Apesar disso, o BCB iniciou o processo de “normalização parcial” da política monetária com aumento da taxa Selic de 2,00% a.a. para 2,75% a.a. no mês passado. Esse movimento, mais brusco do que o esperado pelo consenso dos economistas, foi baseado em uma visão mais otimista para a atividade econômica e na preocupação com as expectativas de inflação de 2021 e 2022.
A autoridade monetária espera crescimento do PIB real em 3,6% para esse ano, acima da nossa projeção em 2,8% e do consenso em 3,2%. Uma esperada revisão desse cenário beneficiará suas próprias projeções de inflação de médio e longo prazo.

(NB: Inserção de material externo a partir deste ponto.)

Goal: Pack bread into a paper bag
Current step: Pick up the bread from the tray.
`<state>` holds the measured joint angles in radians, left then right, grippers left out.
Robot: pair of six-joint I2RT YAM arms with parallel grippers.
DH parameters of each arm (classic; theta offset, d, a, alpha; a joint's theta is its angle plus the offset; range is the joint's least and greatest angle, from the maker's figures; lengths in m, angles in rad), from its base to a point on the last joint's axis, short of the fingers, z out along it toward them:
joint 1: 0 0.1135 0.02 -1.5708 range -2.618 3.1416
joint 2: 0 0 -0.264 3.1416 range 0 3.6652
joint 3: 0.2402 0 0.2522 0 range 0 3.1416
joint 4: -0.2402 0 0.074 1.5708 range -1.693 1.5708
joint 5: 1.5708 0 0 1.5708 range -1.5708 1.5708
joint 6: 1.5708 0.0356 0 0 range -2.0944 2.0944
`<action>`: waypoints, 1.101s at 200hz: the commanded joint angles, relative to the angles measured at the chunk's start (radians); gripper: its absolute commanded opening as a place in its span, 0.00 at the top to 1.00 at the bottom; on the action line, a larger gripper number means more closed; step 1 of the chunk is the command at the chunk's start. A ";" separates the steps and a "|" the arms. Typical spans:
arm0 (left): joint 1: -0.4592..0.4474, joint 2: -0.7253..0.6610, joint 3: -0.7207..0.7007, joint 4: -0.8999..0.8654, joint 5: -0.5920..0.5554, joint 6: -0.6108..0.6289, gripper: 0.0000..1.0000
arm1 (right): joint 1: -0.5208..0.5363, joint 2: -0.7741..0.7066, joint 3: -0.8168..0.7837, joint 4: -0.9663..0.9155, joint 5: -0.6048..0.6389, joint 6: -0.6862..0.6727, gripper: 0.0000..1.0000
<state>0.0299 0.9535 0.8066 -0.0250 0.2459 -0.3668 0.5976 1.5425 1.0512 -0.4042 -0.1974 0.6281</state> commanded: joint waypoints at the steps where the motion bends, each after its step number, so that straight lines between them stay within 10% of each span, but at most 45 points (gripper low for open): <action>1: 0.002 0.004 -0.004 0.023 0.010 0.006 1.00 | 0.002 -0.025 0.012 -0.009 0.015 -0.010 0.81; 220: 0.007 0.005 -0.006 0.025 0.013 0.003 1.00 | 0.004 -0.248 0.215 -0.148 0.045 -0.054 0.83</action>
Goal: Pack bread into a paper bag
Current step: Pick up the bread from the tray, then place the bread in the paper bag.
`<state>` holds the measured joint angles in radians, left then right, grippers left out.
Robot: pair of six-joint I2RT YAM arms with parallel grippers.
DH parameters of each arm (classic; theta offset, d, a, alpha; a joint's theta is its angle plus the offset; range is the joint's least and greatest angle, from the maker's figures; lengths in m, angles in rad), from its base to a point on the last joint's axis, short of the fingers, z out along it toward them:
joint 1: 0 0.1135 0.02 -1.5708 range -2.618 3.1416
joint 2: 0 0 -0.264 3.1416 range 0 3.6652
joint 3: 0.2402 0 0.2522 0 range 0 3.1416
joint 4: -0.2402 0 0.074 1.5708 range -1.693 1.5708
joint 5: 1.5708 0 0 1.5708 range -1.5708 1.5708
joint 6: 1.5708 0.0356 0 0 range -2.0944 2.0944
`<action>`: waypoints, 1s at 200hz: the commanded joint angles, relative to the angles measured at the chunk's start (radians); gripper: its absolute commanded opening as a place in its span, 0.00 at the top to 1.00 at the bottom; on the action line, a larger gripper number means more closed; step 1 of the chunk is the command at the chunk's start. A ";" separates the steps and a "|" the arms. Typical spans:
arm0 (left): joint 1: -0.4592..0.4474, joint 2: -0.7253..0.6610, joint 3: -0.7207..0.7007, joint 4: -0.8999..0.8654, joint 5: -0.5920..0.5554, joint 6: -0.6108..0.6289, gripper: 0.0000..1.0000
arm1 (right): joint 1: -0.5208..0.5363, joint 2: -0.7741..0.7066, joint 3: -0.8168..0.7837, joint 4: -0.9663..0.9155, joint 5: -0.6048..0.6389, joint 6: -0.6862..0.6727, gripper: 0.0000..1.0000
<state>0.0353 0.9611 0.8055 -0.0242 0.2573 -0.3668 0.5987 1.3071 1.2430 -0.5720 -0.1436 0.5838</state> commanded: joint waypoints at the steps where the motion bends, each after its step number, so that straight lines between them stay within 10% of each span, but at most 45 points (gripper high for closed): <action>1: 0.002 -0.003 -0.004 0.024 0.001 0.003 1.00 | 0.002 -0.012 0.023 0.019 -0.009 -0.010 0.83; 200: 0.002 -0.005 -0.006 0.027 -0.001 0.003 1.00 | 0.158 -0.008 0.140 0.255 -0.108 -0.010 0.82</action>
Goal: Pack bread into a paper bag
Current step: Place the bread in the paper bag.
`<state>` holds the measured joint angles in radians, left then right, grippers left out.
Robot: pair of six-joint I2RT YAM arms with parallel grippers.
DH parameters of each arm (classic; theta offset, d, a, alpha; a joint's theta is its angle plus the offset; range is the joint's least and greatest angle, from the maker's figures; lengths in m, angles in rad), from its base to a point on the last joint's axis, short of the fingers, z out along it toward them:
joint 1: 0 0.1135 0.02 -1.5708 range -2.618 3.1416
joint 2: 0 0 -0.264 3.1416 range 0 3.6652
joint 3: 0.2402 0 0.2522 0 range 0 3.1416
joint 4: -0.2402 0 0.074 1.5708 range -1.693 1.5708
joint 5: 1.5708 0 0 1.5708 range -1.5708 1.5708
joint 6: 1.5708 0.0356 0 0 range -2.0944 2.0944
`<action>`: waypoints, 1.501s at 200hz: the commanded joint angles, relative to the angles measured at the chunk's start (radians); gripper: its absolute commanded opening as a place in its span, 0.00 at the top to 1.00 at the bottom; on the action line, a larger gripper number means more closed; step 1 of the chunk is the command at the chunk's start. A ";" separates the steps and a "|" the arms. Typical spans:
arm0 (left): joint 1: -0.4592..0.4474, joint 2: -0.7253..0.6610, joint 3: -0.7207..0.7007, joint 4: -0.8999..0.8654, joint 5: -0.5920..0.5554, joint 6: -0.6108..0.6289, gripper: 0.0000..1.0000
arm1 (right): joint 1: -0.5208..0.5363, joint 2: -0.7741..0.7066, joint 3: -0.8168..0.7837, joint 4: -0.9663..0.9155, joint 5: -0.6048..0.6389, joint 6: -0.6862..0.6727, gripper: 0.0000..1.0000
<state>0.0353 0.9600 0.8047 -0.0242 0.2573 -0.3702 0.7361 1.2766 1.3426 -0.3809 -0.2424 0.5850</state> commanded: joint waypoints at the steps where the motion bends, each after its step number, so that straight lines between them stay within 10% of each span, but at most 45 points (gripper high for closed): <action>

Assim, acreditamos que o Copom ponderará a inequívoca fraqueza da demanda doméstica nas suas próximas 4 decisões e realizará, por ora, a prometida normalização parcial da política monetária, levando a taxa Selic para 4,5% nesse ano e 6,0% no próximo ano.
Portanto, as condições de consumo das famílias têm deteriorado substancialmente nos últimos meses, o que prejudicará sensivelmente a atividade nesse semestre. Essa fraqueza deverá trazer a inflação para o centro da meta ao longo do próximo ano, o que permitirá mais uma nova reflexão pela autoridade monetária.
Forte crescimento mundial
A atividade mundial apresentou forte expansão no primeiro trimestre e deverá acelerar nos próximos meses. A vacinação e os enormes estímulos fiscais e monetários continuam impulsionando o consumo, a produção e o emprego ao redor do globo.
Os EUA aprovaram mais um imenso pacote fiscal em torno de USD 1,9 trilhão no mês passado, o que sustenta nossa expectativa de crescimento do PIB real em 7,0% nesse ano, acima do consenso em 5,7%.
Por lá, a rápida vacinação pode antecipar o retorno do consumo de serviços pelas famílias, como lazer e turismo, gerando um viés mais positivo para a nossa projeção.
O aumento da produção incentivará o mercado de trabalho, que voltará para o nível anterior da crise no início de 2022. Assim, acreditamos que o FED antecipará o início da normalização da taxa de juros para o início de 2023.
Além disso, os estímulos levarão o déficit do Tesouro americano para cerca de USD 3,4 trilhões no ano fiscal de 2021, superior ao enorme déficit de USD 3,1 trilhões do ano fiscal passado. O governo precisará atrair elevado montante de recursos do setor privado para financiar suas despesas, o que acontecerá com aumento da remuneração dos títulos públicos. Ou seja, mantemos a expectativa de que as taxas de juros das Treasuries subirão no médio prazo.
O aumento da curva de juros americana favorece ciclicamente o dólar e prejudica o financiamento de países emergentes com elevada vulnerabilidade. Por outro lado, aqueles com maior abertura comercial podem aproveitar o crescimento da demanda dos desenvolvidos para aumentar suas exportações.
Portanto, a atividade mundial está acelerando fortemente com os estímulos dos governos e a vacinação. O destaque positivo tem sido a economia americana, o que tem elevado a taxa de juros dos seus títulos públicos e, consequentemente, prejudicado o financiamento dos países emergentes mais frágeis. Fazer a lição de casa é sempre a melhor alternativa.